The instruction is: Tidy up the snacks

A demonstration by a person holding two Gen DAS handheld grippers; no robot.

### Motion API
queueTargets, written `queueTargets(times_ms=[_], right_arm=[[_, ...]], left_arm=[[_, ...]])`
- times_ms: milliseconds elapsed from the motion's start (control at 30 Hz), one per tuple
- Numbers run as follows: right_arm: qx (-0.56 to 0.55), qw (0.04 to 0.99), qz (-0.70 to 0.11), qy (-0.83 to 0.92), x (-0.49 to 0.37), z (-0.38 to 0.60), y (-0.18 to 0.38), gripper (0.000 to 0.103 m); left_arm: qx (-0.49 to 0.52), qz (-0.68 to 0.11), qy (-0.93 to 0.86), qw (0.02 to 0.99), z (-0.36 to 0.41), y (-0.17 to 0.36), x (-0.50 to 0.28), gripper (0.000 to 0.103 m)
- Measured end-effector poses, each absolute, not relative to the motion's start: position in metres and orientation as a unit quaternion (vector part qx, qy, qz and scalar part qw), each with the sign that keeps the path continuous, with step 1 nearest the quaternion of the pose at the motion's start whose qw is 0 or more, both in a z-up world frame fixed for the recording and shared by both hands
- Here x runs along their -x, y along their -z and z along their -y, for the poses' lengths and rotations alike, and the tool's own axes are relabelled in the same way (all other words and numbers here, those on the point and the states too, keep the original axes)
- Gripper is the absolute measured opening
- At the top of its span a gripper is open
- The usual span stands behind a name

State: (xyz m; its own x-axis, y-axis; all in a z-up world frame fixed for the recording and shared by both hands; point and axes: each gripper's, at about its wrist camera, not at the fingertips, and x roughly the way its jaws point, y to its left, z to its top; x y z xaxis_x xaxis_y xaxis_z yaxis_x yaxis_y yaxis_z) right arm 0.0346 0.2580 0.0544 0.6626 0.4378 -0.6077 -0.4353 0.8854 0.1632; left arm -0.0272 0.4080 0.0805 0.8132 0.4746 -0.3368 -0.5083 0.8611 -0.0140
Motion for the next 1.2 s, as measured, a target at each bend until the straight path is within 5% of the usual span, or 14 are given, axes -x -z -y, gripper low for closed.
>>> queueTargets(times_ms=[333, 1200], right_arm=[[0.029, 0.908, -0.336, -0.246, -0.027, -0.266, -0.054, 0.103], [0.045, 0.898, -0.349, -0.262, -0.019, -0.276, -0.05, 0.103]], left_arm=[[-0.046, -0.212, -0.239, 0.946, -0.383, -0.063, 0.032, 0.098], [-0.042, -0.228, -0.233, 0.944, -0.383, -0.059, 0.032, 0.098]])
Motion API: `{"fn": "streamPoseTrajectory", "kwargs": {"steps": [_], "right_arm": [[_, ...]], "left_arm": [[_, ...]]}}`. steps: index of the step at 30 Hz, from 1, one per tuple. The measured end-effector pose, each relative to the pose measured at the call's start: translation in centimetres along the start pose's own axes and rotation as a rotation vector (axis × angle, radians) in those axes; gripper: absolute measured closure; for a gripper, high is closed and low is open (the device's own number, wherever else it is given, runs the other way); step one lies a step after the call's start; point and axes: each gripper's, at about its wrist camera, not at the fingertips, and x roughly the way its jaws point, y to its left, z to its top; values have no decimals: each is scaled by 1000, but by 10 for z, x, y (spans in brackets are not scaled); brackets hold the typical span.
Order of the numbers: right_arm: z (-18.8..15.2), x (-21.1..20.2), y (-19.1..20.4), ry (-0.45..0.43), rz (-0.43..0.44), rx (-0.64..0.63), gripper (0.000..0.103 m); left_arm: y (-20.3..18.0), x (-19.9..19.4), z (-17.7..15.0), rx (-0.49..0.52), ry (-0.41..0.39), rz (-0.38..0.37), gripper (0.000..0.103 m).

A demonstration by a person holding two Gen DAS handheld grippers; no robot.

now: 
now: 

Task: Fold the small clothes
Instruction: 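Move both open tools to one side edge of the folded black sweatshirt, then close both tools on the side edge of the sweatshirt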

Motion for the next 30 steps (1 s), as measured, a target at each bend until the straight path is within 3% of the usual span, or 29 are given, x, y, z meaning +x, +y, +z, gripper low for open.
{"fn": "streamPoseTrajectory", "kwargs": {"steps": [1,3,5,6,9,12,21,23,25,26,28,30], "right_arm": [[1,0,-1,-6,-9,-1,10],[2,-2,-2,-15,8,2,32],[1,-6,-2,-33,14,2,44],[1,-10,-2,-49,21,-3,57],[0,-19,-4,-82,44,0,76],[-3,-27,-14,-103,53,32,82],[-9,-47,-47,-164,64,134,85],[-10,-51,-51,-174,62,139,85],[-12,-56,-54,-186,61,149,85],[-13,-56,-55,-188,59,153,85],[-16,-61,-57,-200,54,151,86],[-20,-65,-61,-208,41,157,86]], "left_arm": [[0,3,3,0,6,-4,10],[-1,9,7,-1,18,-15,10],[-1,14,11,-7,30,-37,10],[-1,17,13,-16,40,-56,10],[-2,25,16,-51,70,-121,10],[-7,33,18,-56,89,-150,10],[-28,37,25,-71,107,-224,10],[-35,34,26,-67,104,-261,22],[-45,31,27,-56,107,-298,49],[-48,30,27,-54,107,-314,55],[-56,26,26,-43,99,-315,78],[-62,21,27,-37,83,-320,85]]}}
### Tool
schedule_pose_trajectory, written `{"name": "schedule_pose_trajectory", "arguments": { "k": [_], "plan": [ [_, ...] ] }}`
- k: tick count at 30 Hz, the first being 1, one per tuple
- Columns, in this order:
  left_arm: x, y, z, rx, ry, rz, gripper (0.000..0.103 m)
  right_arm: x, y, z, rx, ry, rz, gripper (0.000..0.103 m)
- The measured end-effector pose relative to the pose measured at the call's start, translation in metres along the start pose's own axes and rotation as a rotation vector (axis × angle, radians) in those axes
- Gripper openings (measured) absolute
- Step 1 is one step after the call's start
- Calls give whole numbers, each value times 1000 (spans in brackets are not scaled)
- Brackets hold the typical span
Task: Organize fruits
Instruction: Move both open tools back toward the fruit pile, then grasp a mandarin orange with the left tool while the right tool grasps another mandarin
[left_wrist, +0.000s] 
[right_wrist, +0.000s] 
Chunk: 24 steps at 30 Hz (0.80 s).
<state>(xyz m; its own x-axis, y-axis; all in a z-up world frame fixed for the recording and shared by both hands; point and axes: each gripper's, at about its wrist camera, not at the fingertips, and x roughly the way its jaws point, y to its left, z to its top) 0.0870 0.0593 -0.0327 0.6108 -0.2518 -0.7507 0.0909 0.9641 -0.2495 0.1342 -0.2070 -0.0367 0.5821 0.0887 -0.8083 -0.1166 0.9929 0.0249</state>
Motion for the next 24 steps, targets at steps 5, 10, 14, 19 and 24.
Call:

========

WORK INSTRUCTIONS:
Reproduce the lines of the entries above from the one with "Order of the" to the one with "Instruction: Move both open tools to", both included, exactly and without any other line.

EXPECTED OUTPUT:
Order of the numbers: right_arm: z (-18.8..15.2), x (-21.1..20.2), y (-19.1..20.4), ry (-0.45..0.43), rz (-0.43..0.44), rx (-0.64..0.63), gripper (0.000..0.103 m); left_arm: y (-20.3..18.0), x (-19.9..19.4), z (-17.7..15.0), rx (-0.49..0.52), ry (-0.41..0.39), rz (-0.38..0.37), gripper (0.000..0.103 m).

A demonstration by a person holding two Gen DAS handheld grippers; no robot.

now: 
now: 

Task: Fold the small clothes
Instruction: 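Move both open tools to one side edge of the folded black sweatshirt, then close both tools on the side edge of the sweatshirt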

There is no more to the answer.